#161542 - HyperHacker - Wed Aug 06, 2008 3:31 am
For just about as long as I've been using DS homebrew, I've had this problem. After a few months my CF/SD card will just stop working. The filesystem becomes corrupt, PCs will often just hang trying to access it when it's removed, and after wiping it files can be copied back - sometimes with seemingly no problems - only to have the same issues again as soon as I use it in the DS. With decent high-capacity memory cards being often $50+, this is obviously a big problem.
I know it's not simply defective cards, because they've been good brands - Kingston, Sandisk, Kodak, etc - and every one will quit after just a few months. It's not the DS, because the same happened on my old DS and my DS Lite. It's not the adaptor, because it's happened on my GBAMP and my GnM. It's probably not the PC, because other memory cards I use in it don't have this problem. I doubt it's something I'm doing to them, because my other stuff (the DS itself, my digital watch, all the gadgets in my room, etc) hasn't had such problems.

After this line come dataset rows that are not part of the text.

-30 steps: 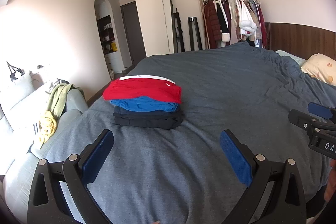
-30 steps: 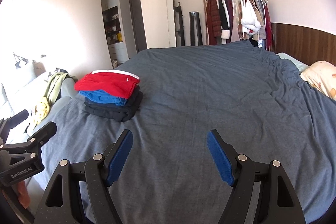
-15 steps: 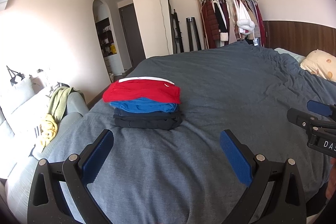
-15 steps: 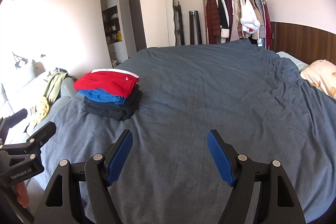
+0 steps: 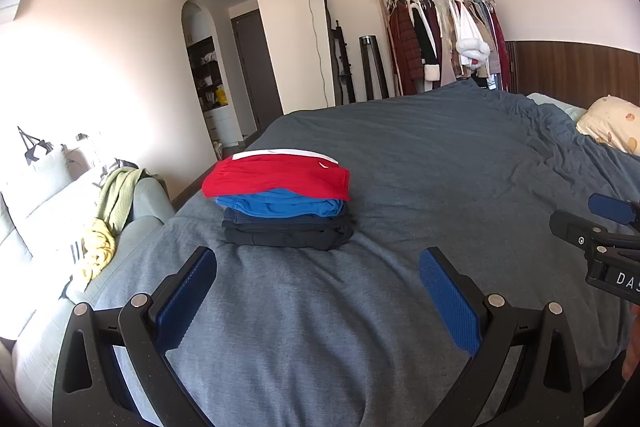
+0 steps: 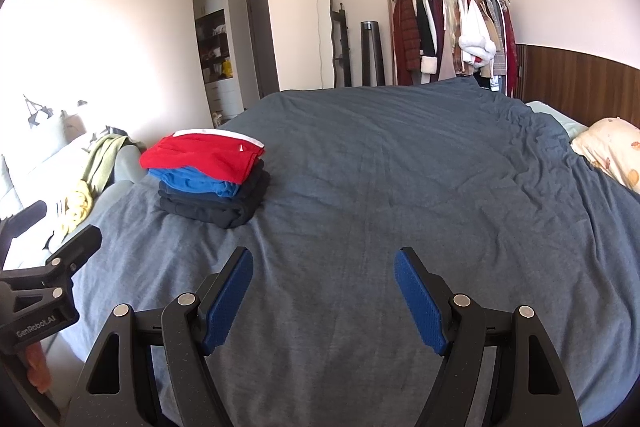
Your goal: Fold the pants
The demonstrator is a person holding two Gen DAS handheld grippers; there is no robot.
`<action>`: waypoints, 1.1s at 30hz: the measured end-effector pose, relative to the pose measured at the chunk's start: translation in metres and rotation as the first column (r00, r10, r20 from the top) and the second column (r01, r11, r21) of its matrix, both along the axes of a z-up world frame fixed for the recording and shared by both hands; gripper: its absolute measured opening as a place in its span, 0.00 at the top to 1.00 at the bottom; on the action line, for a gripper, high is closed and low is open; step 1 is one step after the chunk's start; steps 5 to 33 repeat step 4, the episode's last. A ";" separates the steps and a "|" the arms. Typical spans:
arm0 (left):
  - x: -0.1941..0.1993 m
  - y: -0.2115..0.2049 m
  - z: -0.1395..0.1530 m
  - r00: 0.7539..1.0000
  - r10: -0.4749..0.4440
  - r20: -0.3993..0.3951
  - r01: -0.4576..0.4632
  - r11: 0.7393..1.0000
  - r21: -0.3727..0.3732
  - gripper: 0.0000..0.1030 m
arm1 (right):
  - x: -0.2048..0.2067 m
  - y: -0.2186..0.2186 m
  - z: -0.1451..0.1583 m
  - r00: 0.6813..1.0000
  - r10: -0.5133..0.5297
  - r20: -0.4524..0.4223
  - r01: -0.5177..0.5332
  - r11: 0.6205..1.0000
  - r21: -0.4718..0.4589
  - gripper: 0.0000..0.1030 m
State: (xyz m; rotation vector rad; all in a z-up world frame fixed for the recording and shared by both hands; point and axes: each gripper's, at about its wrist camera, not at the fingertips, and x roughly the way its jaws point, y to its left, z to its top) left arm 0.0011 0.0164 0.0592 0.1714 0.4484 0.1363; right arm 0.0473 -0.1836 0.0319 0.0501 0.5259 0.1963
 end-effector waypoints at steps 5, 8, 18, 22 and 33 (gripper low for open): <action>0.000 0.000 0.000 1.000 0.004 0.001 -0.004 1.000 0.000 0.00 | 0.001 -0.001 0.000 1.000 0.000 -0.003 0.000 1.000 -0.001 0.28; 0.000 0.000 0.000 1.000 0.004 0.001 -0.004 1.000 0.000 0.00 | 0.001 -0.001 0.000 1.000 0.000 -0.003 0.000 1.000 -0.001 0.28; 0.000 0.000 0.000 1.000 0.004 0.001 -0.004 1.000 0.000 0.00 | 0.001 -0.001 0.000 1.000 0.000 -0.003 0.000 1.000 -0.001 0.28; 0.000 0.000 0.000 1.000 0.004 0.001 -0.004 1.000 0.000 0.00 | 0.001 -0.001 0.000 1.000 0.000 -0.003 0.000 1.000 -0.001 0.28; 0.000 0.000 0.000 1.000 0.004 0.001 -0.004 1.000 0.000 0.00 | 0.001 -0.001 0.000 1.000 0.000 -0.003 0.000 1.000 -0.001 0.28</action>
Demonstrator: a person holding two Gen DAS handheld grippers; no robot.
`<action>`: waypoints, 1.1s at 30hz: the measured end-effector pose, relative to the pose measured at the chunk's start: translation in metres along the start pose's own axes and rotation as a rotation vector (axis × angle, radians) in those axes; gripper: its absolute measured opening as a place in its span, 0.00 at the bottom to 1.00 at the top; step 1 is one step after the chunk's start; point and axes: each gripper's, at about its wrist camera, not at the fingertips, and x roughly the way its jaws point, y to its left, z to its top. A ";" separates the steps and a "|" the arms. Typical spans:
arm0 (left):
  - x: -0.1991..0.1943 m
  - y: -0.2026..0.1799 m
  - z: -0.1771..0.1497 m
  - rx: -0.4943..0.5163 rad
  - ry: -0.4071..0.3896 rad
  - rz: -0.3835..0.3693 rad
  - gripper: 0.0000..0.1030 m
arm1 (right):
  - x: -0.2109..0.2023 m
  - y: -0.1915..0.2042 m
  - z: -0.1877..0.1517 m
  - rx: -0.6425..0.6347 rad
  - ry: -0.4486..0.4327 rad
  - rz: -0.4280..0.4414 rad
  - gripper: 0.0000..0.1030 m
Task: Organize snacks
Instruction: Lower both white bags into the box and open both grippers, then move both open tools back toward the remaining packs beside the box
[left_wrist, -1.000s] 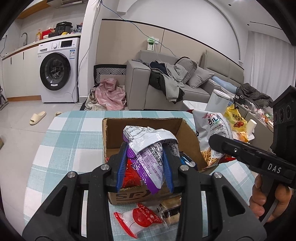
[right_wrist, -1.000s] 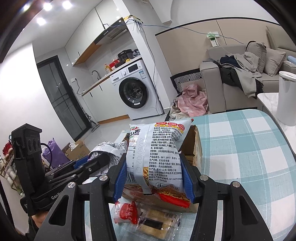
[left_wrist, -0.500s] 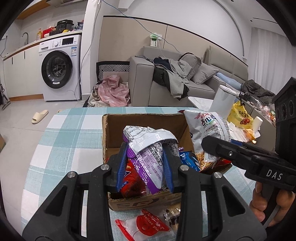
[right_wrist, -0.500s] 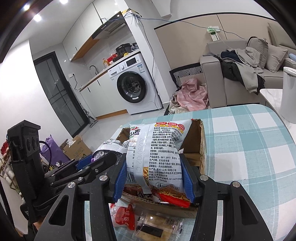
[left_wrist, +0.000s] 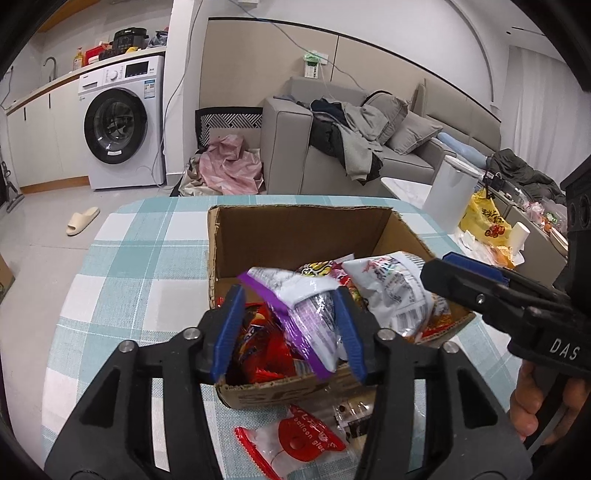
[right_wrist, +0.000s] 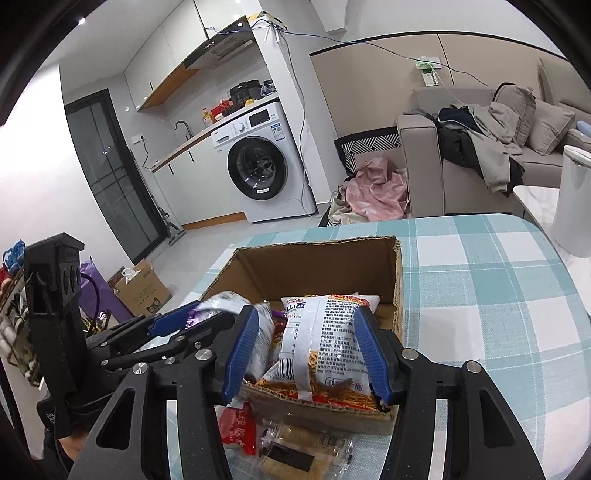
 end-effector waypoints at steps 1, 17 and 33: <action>-0.004 -0.003 0.000 0.004 -0.003 0.004 0.60 | -0.004 0.000 -0.001 -0.003 -0.007 -0.001 0.69; -0.065 -0.014 -0.029 0.036 -0.041 0.028 0.99 | -0.043 -0.001 -0.031 -0.036 -0.013 -0.016 1.00; -0.098 -0.005 -0.067 0.024 -0.111 0.058 0.99 | -0.045 0.003 -0.065 -0.066 -0.001 -0.026 1.00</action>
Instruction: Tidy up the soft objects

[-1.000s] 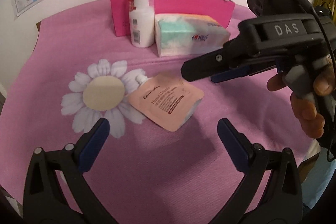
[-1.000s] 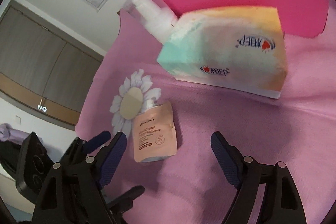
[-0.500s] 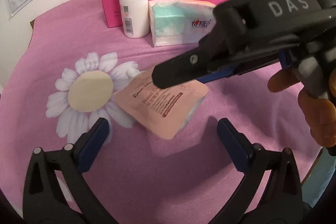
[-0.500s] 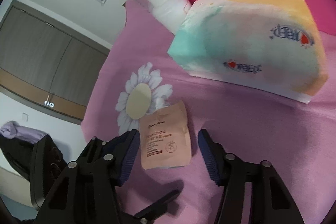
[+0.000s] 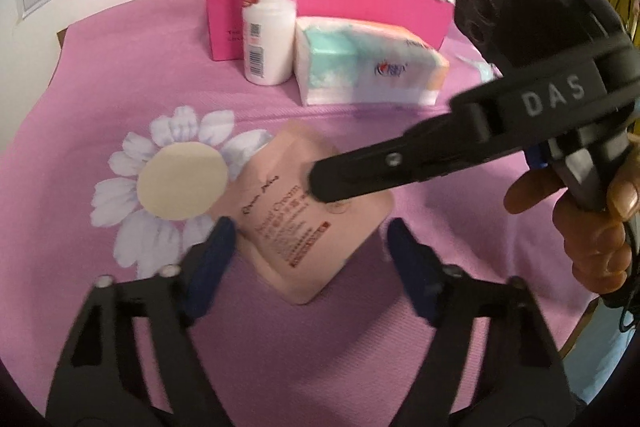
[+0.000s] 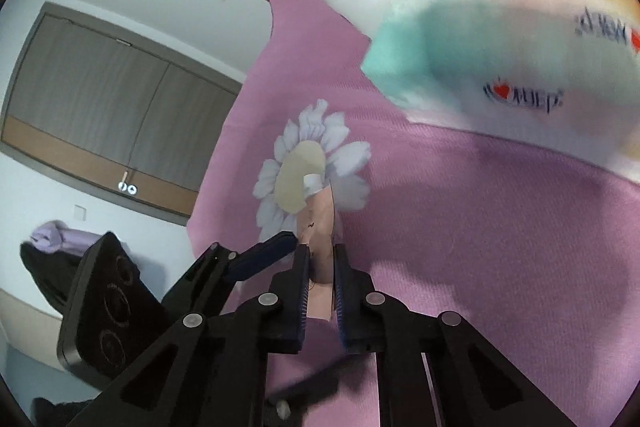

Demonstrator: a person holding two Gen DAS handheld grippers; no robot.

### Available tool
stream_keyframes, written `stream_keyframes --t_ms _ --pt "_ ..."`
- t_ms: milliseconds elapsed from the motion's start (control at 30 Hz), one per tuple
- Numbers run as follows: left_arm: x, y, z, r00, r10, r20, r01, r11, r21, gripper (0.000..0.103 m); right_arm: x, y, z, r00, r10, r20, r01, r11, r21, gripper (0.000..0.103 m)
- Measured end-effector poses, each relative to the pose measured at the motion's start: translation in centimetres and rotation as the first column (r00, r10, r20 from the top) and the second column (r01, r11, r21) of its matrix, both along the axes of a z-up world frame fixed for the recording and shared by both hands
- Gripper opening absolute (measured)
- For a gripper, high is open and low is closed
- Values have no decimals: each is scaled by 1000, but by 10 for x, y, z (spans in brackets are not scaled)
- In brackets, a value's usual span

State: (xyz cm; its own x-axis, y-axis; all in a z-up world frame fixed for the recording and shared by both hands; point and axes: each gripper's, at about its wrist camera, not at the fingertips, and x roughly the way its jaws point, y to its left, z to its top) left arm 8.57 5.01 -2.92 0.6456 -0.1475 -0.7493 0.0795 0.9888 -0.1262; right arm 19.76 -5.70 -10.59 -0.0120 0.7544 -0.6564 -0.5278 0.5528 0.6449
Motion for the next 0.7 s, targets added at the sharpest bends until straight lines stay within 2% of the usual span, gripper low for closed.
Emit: stream_keyframes --t_ms 100,233,433,700 --pt "0 1 3 1000 -11 -3 11 1000 -3 65 0 -4 8 1000 -5 11 5 1000 16 9" --pt "-2 -9 17 999 -36 31 36 999 0 61 -2 -8 18 999 -11 30 10 1000 27 8" --pt "7 -18 40 993 -94 76 92 995 28 49 -4 -19 38 997 -25 68 22 999 43 8" --pt "6 -32 68 982 -137 133 132 990 46 48 -6 -46 72 990 -55 128 48 997 61 8"
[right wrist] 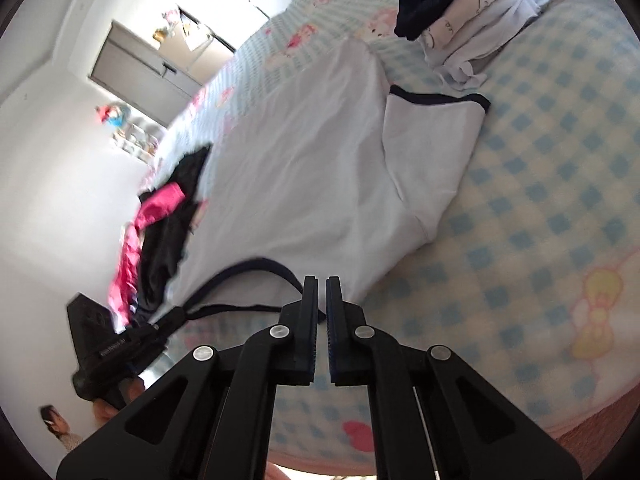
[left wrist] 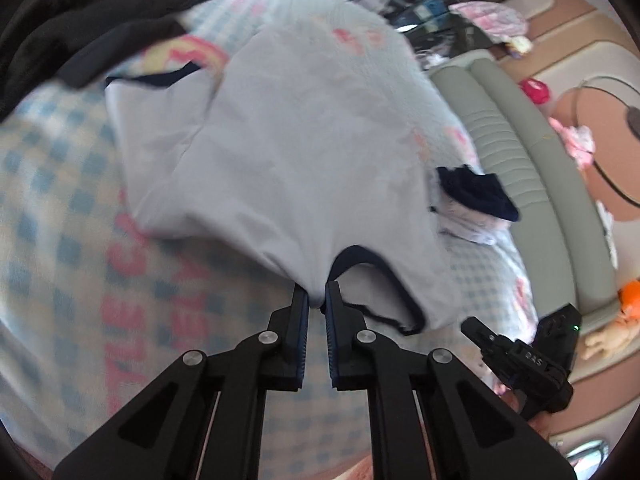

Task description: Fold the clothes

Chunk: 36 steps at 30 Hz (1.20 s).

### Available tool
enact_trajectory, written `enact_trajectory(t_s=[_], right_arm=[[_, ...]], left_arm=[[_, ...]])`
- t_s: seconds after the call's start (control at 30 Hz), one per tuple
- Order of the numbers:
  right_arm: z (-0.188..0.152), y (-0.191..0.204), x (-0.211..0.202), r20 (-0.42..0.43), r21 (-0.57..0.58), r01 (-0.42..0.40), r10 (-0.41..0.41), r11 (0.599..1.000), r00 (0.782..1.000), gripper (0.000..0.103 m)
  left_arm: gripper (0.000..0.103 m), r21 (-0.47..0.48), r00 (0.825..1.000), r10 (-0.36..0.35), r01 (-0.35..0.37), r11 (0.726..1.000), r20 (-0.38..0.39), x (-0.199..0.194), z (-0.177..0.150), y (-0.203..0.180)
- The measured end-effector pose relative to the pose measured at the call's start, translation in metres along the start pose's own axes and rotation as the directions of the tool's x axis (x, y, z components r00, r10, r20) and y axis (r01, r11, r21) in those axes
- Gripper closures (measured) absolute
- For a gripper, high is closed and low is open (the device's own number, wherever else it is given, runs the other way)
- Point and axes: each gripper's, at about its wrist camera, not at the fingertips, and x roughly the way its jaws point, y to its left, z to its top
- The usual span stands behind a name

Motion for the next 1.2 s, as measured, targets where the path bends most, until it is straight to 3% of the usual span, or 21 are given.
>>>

That being said, my guess is some buggy piece of software is doing something weird and wearing them out. I originally suspected DSOrganize, because it (even the latest versions) had a nasty tendency to corrupt the filesystem when I created, renamed, or deleted a file, but I didn't use it at all on the newest card and it still only lasted a few months.
The only programs I did use on this card are Moonshell, LMP (almost daily), Lameboy, NESDS, and a few times DSVideo. I also tried to use TxtWriter, but the screen shows up as garbage with every loader I try on GnM, so it's not usable. There's also the loader/boot menu I wrote*, but it doesn't write to the card at all, so I'm sure it's not doing anything odd.
Right now my main suspects are Moonshell (because IIRC it also uses some perverted hack of GBA_NDS_FAT, and does a lot of writing) and Lameboy (because the card died shortly after I started using it often again). The only real way to be sure is to remove them and see if the next card dies the same way, which is slow and expensive.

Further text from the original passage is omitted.